Quantitative analysis of the conservation of the tertiary structure of protein segments.

The publication of the crystallographic structure of calmodulin protein has offered an example leading us to believe that it is possible for many protein sequence segments to exhibit multiple 3D structures referred to as multi-structural segments. To this end, this paper presents statistical analysis of uniqueness of the 3D-structure of all possible protein sequence segments stored in the Protein Data Bank (PDB, Jan. of 2003, release 103) that occur at least twice and whose lengths are greater than 10 amino acids (AAs). We refined the set of segments by choosing only those that are not parts of longer segments, which resulted in 9297 segments called a sponge set. By adding 8197 signature segments, which occur uniquely in the PDB, into the sponge set we have generated a benchmark set. Statistical analysis of the sponge set demonstrates that rotating, missing and disarranging operations described in the text, result in the segments becoming multi-structural. It turns out that missing segments do not exhibit a change of shape in the 3D-structure of a multi-structural segment. We use the root mean square distance for unit vector sequence (URMSD) as an improved measure to describe the characteristics of hinge rotations, missing, and disarranging segments.
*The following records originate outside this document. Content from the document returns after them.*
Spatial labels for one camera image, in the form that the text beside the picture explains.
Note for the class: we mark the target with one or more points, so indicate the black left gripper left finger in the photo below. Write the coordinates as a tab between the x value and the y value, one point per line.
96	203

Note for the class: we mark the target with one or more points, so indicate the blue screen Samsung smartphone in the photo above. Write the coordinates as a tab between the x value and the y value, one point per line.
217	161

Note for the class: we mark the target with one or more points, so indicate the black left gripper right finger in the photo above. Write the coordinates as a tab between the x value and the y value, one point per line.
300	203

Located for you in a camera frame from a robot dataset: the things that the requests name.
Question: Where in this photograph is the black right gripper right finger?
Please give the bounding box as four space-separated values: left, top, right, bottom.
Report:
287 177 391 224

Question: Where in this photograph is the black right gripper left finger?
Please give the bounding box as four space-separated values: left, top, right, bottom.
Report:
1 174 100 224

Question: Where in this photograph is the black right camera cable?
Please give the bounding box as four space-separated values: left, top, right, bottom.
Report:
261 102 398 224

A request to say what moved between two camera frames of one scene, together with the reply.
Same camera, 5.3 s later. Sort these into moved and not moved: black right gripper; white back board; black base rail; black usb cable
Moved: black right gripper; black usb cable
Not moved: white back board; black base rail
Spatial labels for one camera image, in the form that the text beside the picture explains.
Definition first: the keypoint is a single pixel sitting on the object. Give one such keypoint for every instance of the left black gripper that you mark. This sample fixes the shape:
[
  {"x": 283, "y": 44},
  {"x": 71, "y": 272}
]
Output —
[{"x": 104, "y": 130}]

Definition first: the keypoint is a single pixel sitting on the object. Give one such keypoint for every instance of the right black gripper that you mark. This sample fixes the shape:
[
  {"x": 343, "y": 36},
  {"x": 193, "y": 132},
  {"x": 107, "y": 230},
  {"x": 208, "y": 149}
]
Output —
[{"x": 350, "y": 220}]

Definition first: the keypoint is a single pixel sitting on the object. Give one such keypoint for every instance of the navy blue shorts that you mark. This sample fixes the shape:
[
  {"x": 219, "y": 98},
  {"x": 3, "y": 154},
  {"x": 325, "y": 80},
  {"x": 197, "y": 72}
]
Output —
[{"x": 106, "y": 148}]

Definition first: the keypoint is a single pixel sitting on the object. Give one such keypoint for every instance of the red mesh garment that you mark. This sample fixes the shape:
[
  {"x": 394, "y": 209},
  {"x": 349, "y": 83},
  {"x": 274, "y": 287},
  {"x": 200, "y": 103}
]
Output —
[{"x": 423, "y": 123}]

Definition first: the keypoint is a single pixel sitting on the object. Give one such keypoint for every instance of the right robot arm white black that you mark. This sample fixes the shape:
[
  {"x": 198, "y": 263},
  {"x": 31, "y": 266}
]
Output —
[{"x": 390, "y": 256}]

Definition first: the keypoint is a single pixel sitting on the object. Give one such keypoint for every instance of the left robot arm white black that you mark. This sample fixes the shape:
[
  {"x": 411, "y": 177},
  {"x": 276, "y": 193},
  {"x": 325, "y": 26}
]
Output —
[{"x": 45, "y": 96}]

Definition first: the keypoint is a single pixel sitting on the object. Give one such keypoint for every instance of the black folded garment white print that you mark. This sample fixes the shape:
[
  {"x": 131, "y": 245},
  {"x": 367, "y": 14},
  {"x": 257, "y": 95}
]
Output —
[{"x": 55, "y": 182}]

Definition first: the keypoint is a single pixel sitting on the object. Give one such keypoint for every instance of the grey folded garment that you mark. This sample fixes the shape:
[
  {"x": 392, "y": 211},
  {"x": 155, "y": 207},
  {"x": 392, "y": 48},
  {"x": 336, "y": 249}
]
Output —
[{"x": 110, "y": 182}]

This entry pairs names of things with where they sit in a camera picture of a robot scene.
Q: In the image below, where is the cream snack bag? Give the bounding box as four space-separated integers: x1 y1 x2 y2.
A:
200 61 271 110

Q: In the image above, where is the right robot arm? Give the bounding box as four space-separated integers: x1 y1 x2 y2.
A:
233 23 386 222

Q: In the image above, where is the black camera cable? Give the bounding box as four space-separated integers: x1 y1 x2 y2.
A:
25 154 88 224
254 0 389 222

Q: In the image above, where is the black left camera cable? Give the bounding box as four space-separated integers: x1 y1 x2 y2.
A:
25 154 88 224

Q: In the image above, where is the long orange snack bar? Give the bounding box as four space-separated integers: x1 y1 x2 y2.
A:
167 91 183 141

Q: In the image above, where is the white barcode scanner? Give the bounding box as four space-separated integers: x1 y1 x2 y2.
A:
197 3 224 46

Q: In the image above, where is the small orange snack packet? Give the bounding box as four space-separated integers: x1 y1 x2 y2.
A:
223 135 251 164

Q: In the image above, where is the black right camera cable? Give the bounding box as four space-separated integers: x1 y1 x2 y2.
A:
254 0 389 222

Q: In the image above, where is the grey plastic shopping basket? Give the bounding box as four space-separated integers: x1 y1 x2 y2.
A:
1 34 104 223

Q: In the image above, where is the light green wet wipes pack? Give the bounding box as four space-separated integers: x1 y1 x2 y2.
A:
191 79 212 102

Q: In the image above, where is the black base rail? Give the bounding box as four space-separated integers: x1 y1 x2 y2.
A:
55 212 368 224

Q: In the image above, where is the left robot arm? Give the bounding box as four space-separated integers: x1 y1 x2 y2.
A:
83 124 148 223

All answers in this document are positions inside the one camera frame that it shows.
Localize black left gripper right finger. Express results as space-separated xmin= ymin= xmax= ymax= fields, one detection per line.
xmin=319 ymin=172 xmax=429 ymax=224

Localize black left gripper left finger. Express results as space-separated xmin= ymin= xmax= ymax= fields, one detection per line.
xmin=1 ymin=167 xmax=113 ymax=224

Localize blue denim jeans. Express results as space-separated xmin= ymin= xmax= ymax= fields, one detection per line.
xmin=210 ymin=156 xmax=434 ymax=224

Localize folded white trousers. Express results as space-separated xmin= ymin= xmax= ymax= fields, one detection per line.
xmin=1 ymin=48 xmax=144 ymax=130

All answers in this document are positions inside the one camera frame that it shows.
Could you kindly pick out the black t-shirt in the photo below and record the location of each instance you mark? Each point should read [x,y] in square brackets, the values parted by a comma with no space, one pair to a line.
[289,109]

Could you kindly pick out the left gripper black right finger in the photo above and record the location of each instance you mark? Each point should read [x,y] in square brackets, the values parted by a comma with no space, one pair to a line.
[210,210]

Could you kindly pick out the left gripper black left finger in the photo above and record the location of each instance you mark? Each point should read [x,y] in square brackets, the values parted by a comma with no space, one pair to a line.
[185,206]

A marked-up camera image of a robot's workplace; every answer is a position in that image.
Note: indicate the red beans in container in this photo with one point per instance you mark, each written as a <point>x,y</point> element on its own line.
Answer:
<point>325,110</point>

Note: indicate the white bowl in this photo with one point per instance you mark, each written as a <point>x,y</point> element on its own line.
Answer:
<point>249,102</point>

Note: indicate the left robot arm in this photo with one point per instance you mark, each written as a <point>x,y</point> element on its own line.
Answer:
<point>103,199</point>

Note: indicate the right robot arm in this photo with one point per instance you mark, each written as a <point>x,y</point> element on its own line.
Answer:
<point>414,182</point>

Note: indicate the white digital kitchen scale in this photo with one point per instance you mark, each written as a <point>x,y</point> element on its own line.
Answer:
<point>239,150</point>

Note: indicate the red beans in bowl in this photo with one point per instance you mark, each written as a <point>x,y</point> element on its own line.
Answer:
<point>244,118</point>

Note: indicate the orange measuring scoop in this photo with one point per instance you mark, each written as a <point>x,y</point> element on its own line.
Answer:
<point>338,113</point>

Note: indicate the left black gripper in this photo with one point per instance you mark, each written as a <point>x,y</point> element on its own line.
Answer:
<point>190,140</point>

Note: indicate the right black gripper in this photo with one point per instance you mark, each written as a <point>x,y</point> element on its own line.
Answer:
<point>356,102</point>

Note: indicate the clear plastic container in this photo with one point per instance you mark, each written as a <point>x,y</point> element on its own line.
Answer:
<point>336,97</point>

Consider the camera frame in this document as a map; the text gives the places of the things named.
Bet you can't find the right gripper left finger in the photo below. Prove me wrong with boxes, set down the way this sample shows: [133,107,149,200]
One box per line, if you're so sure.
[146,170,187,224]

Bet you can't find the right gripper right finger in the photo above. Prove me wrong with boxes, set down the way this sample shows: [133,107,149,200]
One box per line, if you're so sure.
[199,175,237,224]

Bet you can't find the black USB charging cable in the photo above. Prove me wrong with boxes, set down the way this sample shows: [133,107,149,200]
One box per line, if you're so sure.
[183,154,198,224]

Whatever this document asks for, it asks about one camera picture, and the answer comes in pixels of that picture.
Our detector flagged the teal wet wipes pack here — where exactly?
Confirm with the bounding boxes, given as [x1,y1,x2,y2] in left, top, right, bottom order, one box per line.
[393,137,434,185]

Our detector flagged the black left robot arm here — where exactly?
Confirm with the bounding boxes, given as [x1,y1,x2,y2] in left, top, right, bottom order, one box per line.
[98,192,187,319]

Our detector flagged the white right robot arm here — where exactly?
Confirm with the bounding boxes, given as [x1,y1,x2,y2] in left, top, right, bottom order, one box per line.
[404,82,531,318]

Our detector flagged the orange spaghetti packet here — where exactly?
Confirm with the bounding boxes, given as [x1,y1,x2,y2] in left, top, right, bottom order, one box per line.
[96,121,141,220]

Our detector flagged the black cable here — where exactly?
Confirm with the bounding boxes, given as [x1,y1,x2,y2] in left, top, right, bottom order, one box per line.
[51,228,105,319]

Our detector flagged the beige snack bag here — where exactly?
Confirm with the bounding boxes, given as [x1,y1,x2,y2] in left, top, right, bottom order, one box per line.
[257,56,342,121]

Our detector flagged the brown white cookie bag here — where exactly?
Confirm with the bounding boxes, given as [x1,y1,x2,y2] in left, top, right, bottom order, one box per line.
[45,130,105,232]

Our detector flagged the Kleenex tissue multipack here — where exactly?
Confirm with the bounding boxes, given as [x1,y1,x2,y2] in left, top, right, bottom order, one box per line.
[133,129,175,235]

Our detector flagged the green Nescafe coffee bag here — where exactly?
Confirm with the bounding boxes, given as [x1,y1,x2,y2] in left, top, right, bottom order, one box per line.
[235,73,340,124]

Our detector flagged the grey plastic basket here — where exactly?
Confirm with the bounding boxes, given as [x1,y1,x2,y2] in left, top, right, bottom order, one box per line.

We estimated the rate of occurrence for rotating and disarranging segments in the sponge set and divided it by the number of sequences in the benchmark set which is found to be less than 0.85%. Since two of the structure changing operations concern negligible number of segment and the third one is found not to have impact on the structure, we conclude that the 3D-structure of proteins is conserved statistically for more than 98% of the segments. At the same time, the remaining 2% of the sequences may pose problems for the sequence alignment based structure prediction methods.